3. A method according to claim 1 further defined as increasing the amount of the photodynamic potentiator administered while decreasing time of irradiation of the target tumors.

4. A method according to claim 1 further defined as increasing the amount of photodynamic potentiator while decreasing the dose of photosensitizing agent while maintaining an effective photokilling effect of the potentiating agent.

5. A method according to claim 1 further defined as increasing the amount of photodynamic potentiator while decreasing skin photosensitization.

6. A method according to claim 1 wherein said co-admnistering step is further defined as co-administering a photosensitizing agent selected from the group which causes mitochondrial or mitochondrial lysosomal damage with the photodynamic potentiator.

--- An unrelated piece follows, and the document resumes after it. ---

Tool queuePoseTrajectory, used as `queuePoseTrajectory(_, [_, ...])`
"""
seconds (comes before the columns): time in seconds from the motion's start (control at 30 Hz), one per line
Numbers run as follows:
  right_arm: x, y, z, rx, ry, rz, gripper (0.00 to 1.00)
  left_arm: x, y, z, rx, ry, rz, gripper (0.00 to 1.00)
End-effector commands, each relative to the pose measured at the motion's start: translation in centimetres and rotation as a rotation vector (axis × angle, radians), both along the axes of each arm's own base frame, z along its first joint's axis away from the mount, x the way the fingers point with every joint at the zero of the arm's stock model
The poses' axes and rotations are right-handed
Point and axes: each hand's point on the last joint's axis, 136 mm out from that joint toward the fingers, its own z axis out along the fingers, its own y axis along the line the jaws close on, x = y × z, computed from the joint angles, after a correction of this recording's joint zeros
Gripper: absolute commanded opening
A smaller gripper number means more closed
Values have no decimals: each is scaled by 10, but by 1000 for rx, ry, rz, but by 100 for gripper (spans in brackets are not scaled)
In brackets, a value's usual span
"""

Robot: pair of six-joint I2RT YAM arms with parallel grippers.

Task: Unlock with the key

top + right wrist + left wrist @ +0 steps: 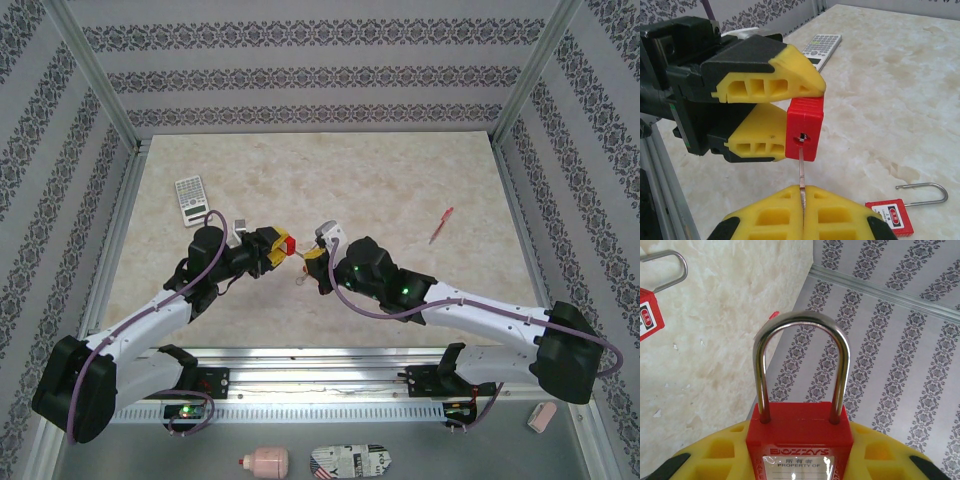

7. A method according to claim 6 further including the step of affecting release of cytochrome c after photodamage to mitochondria resulting in apoptosis.

8. A tool for potentiating apoptosis consisting of a photosensitizing agent and a non-toxic photodynamic potentiator.

9. A method according to claim 8 wherein said photodynamic potentiator is selected from the group consisting of UDCA and analogs and conjugated thereof having the phototoxicity potentiating effect.

10. A method according to claim 8 wherein said photosensitizing agent is selected from the group consisting of photoactivated porphyrins.

11. A method of potentiating drug induced apoptosis by administering a photosensitizing agent and decreasing the threshold of responsiveness of a target tissue to a photokilling effect of the photosensitivity agent.